======== Source data ========

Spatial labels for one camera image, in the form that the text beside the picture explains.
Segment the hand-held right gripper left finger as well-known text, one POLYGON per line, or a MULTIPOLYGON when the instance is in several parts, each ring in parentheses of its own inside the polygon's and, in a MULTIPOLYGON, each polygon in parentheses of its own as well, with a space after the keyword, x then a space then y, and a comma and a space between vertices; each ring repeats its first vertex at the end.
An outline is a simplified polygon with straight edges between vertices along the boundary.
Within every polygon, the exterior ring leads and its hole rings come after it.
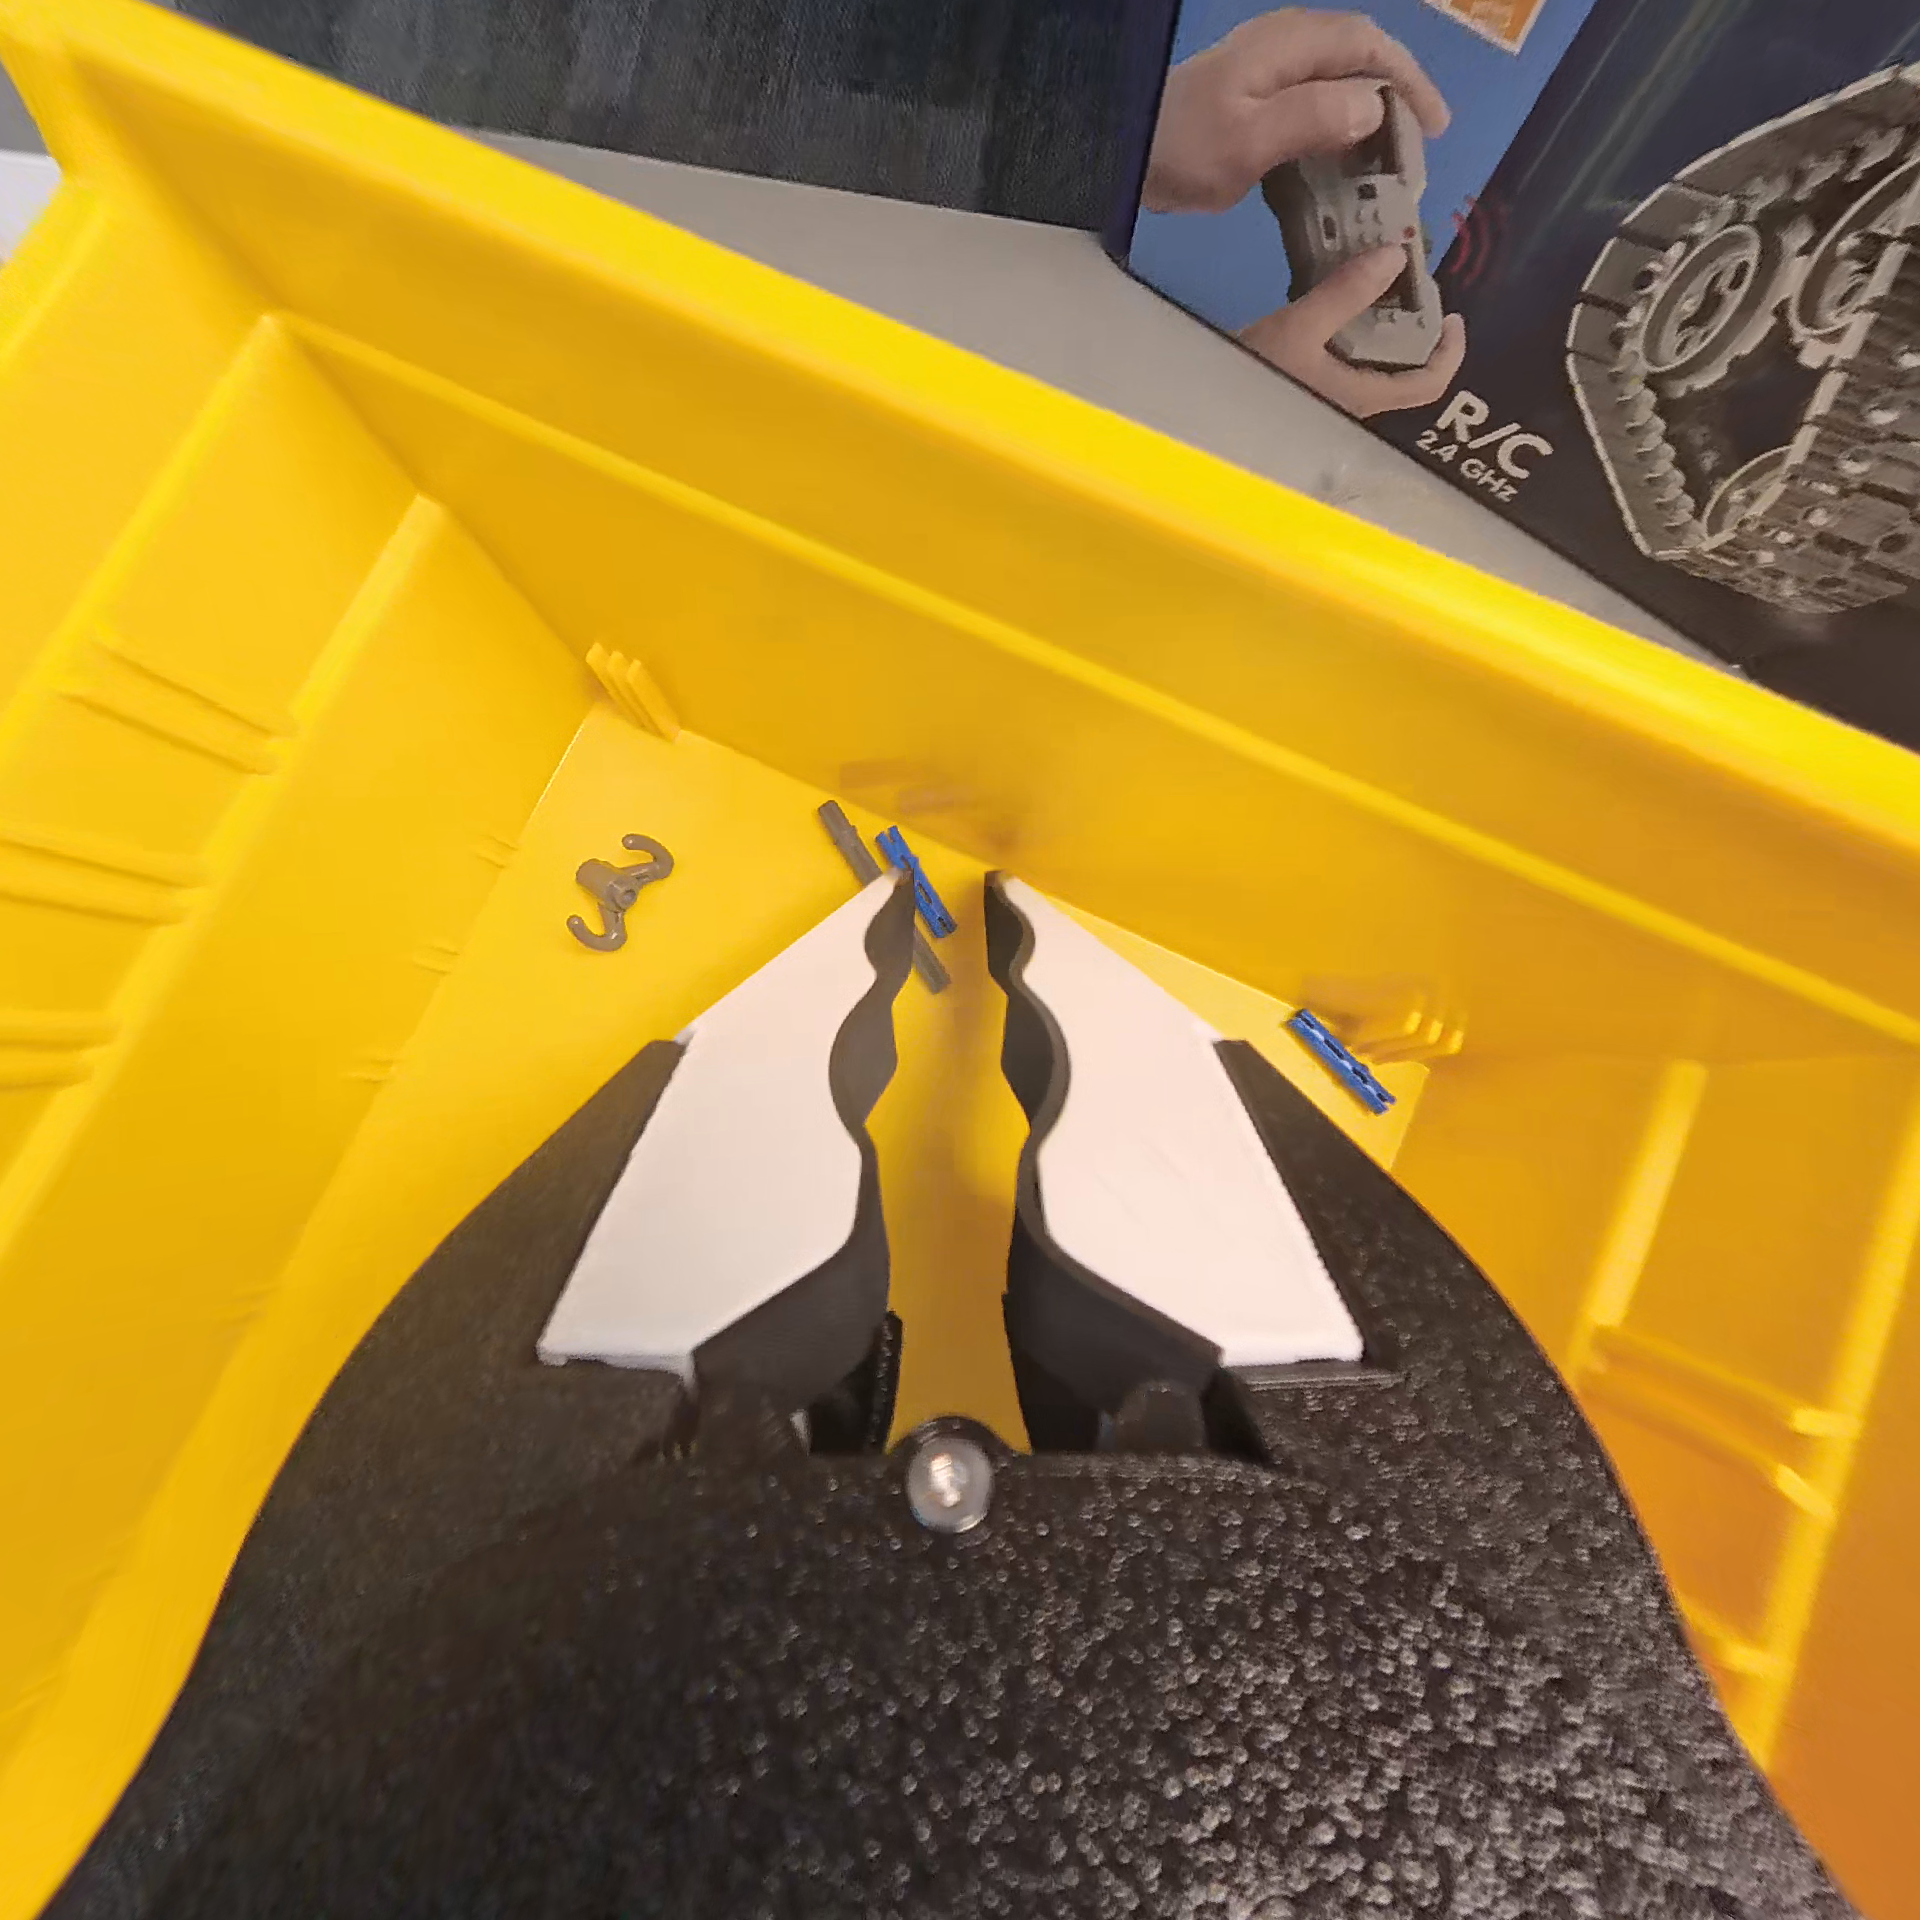
POLYGON ((913 896, 876 877, 699 1010, 538 1335, 624 1371, 850 1371, 891 1308, 872 1116, 913 896))

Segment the small dark building piece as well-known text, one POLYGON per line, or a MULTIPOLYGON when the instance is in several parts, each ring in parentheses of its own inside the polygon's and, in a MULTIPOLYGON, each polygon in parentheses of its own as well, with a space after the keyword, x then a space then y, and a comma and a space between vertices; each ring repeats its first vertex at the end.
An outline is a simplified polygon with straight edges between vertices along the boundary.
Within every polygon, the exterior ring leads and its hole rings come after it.
MULTIPOLYGON (((876 846, 850 827, 846 811, 839 802, 818 805, 818 820, 827 830, 832 846, 844 856, 850 873, 868 887, 876 877, 900 877, 900 867, 881 867, 876 846)), ((930 994, 949 990, 949 966, 942 965, 931 941, 922 930, 922 917, 913 917, 913 970, 926 983, 930 994)))
POLYGON ((672 851, 653 836, 626 830, 624 861, 584 858, 574 873, 575 888, 597 907, 597 923, 582 912, 564 921, 570 935, 593 953, 614 953, 626 944, 626 917, 651 881, 672 873, 672 851))

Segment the blue connector pin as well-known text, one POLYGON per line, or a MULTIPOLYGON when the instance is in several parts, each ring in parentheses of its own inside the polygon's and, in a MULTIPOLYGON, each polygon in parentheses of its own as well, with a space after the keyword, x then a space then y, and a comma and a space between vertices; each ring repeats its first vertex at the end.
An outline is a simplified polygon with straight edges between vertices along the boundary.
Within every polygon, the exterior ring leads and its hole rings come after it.
POLYGON ((1371 1116, 1399 1107, 1383 1074, 1308 1007, 1285 1018, 1285 1028, 1319 1059, 1319 1068, 1371 1116))

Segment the robot kit box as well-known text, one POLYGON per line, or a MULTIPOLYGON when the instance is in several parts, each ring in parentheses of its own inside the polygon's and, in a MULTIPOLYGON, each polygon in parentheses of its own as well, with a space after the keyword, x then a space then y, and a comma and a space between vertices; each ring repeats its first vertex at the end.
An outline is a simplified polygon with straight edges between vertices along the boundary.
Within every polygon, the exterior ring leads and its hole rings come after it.
POLYGON ((1917 2, 1140 2, 1122 269, 1917 748, 1917 2))

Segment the blue axle pin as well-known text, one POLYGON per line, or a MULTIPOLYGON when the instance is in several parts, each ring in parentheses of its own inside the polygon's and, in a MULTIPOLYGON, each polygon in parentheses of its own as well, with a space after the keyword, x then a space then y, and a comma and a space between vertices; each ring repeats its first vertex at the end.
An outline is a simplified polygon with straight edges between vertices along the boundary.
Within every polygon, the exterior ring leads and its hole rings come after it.
POLYGON ((922 856, 911 846, 897 824, 876 830, 876 851, 911 877, 917 917, 930 941, 949 941, 955 934, 955 917, 942 888, 931 887, 922 856))

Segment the yellow bin with dividers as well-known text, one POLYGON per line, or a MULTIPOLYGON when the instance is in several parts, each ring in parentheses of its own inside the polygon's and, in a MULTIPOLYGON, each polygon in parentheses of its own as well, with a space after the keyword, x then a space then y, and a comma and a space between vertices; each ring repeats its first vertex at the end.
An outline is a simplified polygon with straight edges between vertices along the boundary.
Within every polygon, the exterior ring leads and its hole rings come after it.
POLYGON ((1917 1914, 1917 759, 174 10, 4 69, 4 1914, 1917 1914), (551 1367, 826 802, 955 917, 876 1341, 551 1367), (1010 1341, 995 870, 1357 1362, 1010 1341))

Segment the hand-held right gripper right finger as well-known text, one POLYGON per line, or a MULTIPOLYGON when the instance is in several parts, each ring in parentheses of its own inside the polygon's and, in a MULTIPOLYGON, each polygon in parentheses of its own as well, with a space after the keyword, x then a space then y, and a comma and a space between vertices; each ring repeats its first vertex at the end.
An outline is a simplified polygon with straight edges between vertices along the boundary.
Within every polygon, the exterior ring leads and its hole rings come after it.
POLYGON ((1361 1330, 1197 1010, 1013 873, 984 887, 1027 1116, 1010 1341, 1049 1375, 1357 1362, 1361 1330))

========

--- Exercise prompt ---
All lines of the records above with the word "hand" in them are to be copied.

--- Output for this task ---
Segment the hand-held right gripper left finger as well-known text, one POLYGON per line, or a MULTIPOLYGON when the instance is in several parts, each ring in parentheses of its own inside the polygon's and, in a MULTIPOLYGON, each polygon in parentheses of its own as well, with a space after the keyword, x then a space then y, and a comma and a space between vertices; each ring repeats its first vertex at the end.
Segment the hand-held right gripper right finger as well-known text, one POLYGON per line, or a MULTIPOLYGON when the instance is in several parts, each ring in parentheses of its own inside the polygon's and, in a MULTIPOLYGON, each polygon in parentheses of its own as well, with a space after the keyword, x then a space then y, and a comma and a space between vertices; each ring repeats its first vertex at the end.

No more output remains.